Background Palliative Care (PC) advocates argue that service implementation is feasible in all settings. Yet, services have developed patchily in low and middle-income settings. Beyond Human Development Index indicators, little thought has been given to the broader development challenges facing nations tasked with implementing PC.
Aim To describe how indicators of national development relate to levels of PC services in nations around the world.
Methods An ecological study to identify relationships between potential predictor variables and countries’ level of PC development. 28 predictor variables from 6 domains were selected using hypothesised relationships with levels of PC development: disease demographics, socioeconomics, health systems, politics, demographics and economics. The outcome variable was level of national PC development on a six-point scale. Spearman’s correlation test was used, significance level <0.05.
Results 26/28 variables were significantly associated with levels of PC development in 207 countries. PC is more developed in countries with high: percentage of deaths from non-communicable disease, population proportion aged 65+, gross national income and tourism. Development is lower in countries with high levels of: political corruption, infant mortality, deaths by infectious disease and weak democracy. Prevalence of undernourishment and levels of private health expenditure were not associated with PC development.

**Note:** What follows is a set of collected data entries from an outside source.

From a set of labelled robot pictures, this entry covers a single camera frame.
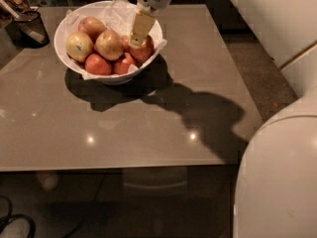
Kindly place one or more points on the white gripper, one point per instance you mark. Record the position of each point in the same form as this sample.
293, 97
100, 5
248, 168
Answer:
144, 23

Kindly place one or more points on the red apple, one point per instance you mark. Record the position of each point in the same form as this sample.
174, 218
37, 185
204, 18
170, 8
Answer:
97, 65
121, 65
144, 52

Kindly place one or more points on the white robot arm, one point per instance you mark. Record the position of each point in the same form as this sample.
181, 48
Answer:
276, 192

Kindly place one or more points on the small red apple hidden middle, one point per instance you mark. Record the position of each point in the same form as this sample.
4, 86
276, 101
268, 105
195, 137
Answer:
125, 42

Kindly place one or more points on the white paper bowl liner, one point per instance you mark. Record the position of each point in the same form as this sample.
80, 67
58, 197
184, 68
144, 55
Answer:
119, 15

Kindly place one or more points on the yellow-red apple centre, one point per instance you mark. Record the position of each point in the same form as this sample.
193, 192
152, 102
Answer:
109, 45

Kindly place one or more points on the yellow-red apple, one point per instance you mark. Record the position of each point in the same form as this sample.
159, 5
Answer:
109, 45
92, 26

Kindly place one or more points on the white ceramic bowl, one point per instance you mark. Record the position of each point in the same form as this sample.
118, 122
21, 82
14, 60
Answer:
109, 78

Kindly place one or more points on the yellow-red apple back left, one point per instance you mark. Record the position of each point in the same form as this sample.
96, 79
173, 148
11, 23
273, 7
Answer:
92, 26

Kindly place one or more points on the yellow-green apple with sticker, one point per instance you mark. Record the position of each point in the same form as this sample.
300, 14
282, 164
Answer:
79, 46

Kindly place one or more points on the cluttered items top left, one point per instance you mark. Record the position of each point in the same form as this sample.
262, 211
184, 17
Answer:
15, 0

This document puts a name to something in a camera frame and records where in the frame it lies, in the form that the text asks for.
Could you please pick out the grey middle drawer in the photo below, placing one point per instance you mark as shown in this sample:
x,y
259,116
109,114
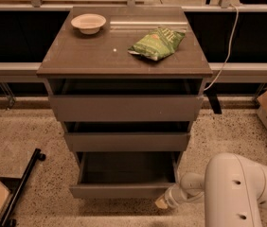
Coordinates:
x,y
127,136

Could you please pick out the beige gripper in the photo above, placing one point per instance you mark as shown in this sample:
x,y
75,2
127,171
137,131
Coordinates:
x,y
172,198

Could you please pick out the green chip bag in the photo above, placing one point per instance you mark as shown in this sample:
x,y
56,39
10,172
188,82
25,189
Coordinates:
x,y
157,44

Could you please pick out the grey drawer cabinet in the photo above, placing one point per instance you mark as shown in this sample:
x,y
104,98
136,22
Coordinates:
x,y
105,55

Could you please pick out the grey drawer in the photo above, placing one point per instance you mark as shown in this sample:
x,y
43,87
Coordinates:
x,y
126,100
123,175
127,136

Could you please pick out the grey top drawer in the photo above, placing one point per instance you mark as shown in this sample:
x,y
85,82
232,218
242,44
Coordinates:
x,y
126,100

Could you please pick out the grey bottom drawer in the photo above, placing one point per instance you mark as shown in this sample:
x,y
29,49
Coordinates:
x,y
123,175

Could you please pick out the white paper bowl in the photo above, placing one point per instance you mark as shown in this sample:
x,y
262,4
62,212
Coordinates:
x,y
88,24

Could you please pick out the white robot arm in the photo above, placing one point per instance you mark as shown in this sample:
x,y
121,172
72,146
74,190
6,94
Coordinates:
x,y
233,190

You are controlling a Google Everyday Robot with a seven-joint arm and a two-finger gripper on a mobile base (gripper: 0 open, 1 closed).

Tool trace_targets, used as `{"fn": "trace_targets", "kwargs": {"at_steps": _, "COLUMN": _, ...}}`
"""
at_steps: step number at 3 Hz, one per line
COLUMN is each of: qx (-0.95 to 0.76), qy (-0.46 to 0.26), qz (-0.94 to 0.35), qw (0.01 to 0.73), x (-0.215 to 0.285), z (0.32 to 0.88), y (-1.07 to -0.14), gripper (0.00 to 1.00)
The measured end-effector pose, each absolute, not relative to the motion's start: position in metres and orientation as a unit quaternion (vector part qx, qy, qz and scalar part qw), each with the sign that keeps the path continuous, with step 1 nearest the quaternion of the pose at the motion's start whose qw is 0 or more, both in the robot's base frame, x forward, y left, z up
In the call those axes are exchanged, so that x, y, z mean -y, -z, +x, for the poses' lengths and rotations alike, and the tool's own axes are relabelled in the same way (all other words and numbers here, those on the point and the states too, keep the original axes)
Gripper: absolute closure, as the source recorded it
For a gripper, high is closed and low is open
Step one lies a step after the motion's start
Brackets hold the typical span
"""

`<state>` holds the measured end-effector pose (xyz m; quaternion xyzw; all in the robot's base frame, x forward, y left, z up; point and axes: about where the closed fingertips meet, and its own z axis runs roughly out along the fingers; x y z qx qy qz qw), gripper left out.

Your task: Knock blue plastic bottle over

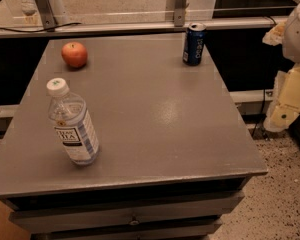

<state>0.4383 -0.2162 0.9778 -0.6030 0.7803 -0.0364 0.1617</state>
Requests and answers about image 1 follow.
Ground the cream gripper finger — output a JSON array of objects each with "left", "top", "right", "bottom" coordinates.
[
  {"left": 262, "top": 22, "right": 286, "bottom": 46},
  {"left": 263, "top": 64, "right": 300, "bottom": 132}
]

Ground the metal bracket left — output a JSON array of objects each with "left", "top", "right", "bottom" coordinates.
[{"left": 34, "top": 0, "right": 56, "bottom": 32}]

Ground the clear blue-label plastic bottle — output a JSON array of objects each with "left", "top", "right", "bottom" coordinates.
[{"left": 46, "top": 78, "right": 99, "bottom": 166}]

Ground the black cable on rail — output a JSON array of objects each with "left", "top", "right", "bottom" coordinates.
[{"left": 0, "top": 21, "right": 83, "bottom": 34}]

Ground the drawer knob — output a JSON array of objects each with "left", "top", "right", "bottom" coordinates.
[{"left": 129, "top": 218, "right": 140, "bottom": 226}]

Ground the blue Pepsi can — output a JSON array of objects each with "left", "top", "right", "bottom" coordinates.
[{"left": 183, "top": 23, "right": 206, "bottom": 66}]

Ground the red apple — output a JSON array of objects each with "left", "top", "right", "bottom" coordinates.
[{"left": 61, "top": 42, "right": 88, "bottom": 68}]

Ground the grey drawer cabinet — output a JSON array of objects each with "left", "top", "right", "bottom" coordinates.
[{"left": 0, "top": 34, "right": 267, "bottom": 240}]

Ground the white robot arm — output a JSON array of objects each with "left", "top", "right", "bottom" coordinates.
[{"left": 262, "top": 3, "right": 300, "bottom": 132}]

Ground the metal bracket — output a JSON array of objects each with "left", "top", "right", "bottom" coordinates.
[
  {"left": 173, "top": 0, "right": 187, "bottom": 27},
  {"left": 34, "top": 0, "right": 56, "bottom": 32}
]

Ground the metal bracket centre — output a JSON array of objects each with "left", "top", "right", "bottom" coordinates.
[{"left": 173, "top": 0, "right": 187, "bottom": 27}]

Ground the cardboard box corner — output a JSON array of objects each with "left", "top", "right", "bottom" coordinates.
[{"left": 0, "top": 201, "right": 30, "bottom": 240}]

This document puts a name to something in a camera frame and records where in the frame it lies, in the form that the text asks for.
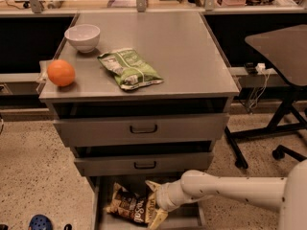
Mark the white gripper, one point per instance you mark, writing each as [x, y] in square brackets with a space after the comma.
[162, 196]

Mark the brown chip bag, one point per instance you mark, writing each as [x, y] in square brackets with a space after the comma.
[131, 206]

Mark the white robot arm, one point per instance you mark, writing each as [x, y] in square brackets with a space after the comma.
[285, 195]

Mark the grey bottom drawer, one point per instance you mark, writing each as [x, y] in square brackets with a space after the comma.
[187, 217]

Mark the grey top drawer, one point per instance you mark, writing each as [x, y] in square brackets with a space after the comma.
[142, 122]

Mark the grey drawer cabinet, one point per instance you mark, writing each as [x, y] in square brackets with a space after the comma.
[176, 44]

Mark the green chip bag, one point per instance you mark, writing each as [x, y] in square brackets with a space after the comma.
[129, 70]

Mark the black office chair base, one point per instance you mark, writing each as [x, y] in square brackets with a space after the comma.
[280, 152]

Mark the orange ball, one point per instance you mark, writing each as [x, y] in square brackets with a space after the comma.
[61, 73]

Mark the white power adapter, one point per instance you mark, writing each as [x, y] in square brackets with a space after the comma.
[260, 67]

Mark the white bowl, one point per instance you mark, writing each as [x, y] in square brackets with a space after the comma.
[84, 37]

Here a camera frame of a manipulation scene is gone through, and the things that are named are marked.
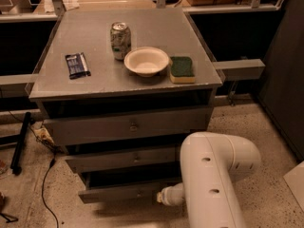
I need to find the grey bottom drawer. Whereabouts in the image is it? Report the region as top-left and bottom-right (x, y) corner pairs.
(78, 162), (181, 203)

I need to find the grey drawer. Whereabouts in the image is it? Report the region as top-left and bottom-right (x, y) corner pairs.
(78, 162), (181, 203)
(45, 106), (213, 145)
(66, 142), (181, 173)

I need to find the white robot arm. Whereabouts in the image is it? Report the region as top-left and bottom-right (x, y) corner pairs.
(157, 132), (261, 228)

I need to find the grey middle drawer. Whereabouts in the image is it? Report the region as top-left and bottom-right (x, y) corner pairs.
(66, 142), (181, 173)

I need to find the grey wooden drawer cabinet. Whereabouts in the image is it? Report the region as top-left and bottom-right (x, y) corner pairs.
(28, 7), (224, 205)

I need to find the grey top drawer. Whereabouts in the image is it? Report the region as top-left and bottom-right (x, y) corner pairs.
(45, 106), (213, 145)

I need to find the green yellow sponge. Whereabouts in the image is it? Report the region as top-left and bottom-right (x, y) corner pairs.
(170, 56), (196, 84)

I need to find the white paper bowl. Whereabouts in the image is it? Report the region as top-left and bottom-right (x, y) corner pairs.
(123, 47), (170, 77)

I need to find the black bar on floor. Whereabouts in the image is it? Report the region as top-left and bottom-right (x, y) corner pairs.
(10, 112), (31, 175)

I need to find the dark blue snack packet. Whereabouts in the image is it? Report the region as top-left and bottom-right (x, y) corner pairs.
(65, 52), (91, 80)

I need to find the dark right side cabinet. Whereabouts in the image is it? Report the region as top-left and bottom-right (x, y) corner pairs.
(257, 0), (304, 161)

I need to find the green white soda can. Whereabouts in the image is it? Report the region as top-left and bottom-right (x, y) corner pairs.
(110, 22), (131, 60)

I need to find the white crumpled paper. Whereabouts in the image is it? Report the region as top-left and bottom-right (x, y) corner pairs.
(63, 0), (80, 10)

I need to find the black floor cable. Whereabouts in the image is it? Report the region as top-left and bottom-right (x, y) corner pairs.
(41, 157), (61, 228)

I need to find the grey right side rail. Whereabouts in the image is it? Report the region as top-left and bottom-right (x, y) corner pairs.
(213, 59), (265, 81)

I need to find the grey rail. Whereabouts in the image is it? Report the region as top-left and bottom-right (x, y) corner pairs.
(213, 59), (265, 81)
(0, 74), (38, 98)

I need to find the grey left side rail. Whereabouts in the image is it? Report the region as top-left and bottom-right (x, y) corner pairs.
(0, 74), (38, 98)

Discussion PC development is highly consistent with broader national development indicators. Development is less in countries where acute deaths are more likely and any benefits from PC provision, short-term. In such countries, resources may be prioritised towards life prolonging therapies and key aspects of PC need only, prior to fully integrated palliative services. Calls for accelerated development of PC services must be informed by in-depth understanding of national development contexts, local needs and opportunity costs.